Methods for evaluating inference algorithms

Methods for evaluating inference algorithms June, 2005 Omer Berkman Tel Aviv University, Israel.

Introduction • A central goal of molecular biology is to understand the regulatory mechanisms of gene transcription and protein synthesis. • One major goal of functional genomics research is to take large sets of biological data and elucidate functional interactions between elements in a causal pathway or network. • The invention of DNA microarrays, which measure the abundance of thousands of mRNA targets simultaneously, has been an important milestone. • Many approaches to the reverse engineering of genetic regulatory networks from gene expression data have been explored.

Reminder of the problem • Interactions between thousands of genes have to be learned from short time series of typically only about a dozen measurements. When can genetic networks be identified from microarray data? • According to Zak et al. (2002) – not too soon: Identifying the network architecture may only be possible when a rich microarray time course is coupled with a priori biological information.

Is the inference possible? • It is not clear whether an elicitation of biological structures from expression data is at all possible (whether the posterior probabilities over structures can be expected to be sufficiently informative). • Most studies assess the inference results by comparing predicted regulatory interactions with those known from the biological literature. • This approach is controversial due to the absence of known gold standards, which renders the estimation unreliable and difficult.

Biological literature – problem one • Having detected an interaction, authors tend to delve into the literature to confirm their findings. • They back up their results with interactions between proteins which are similar to the ones encoded by genes studied in the performed experiment. • First, sequence similarity does not necessarily imply similar functions. • Second, there is an inherent arbitrariness in deciding what is similar. • One may therefore suspect that some of the reported true interactions are spurious and do not really support the interactions detected in the reverse engineering procedure.

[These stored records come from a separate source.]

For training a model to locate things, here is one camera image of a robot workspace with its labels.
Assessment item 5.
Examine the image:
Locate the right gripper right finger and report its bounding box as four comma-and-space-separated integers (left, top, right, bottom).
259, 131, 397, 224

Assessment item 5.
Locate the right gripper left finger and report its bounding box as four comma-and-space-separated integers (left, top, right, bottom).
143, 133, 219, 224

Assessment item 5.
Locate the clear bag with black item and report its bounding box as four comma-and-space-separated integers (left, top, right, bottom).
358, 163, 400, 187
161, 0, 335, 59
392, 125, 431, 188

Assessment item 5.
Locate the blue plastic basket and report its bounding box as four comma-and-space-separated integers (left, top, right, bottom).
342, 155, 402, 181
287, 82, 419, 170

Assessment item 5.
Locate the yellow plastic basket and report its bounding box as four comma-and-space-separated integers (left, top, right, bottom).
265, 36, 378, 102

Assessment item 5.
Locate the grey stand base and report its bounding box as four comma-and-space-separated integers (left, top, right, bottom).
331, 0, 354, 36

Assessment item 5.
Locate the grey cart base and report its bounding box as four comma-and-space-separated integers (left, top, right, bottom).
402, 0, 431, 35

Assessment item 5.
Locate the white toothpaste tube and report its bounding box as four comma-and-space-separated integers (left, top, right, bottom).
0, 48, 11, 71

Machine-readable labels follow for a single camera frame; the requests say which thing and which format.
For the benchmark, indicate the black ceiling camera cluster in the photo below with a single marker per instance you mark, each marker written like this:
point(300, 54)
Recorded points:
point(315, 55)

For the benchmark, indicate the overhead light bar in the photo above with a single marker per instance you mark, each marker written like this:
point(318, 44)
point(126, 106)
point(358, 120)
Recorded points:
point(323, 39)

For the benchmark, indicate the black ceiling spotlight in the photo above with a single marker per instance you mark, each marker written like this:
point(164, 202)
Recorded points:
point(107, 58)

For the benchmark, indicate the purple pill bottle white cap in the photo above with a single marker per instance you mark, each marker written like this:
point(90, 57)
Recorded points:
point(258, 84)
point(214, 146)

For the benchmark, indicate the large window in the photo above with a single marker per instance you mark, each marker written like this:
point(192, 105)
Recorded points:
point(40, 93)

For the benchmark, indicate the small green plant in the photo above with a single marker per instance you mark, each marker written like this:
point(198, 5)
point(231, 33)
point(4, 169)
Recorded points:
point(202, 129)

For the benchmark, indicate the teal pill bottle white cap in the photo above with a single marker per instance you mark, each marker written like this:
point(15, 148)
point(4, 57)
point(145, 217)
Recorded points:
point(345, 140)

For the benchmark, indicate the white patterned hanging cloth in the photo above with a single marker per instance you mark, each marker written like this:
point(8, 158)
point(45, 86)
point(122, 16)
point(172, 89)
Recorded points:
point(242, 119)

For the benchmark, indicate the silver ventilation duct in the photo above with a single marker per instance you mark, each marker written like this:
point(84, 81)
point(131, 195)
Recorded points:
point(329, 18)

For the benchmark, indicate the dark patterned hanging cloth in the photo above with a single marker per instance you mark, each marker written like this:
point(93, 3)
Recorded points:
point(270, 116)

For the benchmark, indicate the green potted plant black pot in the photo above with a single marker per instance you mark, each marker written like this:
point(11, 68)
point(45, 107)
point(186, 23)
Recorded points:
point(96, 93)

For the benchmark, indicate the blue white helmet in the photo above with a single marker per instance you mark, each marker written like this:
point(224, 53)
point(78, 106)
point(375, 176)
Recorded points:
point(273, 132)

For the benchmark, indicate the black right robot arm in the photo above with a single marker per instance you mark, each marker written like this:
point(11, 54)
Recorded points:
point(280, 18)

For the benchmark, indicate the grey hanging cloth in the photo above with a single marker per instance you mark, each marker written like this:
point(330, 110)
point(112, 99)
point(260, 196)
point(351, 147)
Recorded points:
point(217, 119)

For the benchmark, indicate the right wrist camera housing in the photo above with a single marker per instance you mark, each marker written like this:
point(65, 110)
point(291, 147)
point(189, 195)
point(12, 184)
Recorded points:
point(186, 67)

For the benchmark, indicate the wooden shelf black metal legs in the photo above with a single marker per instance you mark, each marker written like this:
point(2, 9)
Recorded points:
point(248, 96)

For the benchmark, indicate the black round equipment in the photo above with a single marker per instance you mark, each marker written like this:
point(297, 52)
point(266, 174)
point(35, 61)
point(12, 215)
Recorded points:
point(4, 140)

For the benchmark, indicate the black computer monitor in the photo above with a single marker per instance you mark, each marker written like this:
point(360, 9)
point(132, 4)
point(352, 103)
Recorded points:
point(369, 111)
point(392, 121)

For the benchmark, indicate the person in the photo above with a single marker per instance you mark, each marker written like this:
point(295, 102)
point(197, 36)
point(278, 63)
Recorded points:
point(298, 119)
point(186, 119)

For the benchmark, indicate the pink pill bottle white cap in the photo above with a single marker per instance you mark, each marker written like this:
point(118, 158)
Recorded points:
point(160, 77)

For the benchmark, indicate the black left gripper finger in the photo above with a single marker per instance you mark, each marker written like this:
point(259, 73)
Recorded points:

Biological literature – problem two • The second and more serious drawback is the difficulty in estimating the false detection rate. • This is because on predicting a gene interaction that is not supported by the literature, it is impossible to decide, without further expensive interventions in the form of multiple gene knock-out experiments, whether the algorithm has discovered a new, previously unknown interaction, or whether it has flagged a spurious edge.

Simulation motivation • Some of the predicted interactions are biologically reasonable, some appear to be unreasonable, but the validity of the vast majority is difficult to assess. • Testing all of the predicted interactions experimentally would take decades. • No suitable approach has been formulated for evaluating the effectiveness at recovering models of complex biological systems from limited data. • To overcome this limitation, recent works used biologically reasonable simulated data.

Simulation approach benefits • Enables evaluation of different algorithms. • Enables better understanding of the inference algorithms. • Enables parameters setting such as noise level, network topology and sampling interval. • Enables learning with unlimited data. • Gives indications about yet-unrealistic environments. • Enables a priori to design experiments and data-collection protocols that are amenable to functional network inference.

Simulation approach - illustration Smith et al. 2002 • Build a known network. • Create a simulator in which we know all the rules. • Sample data from it. • Present the sampled data to inference algorithm. • Evaluate the algorithm output.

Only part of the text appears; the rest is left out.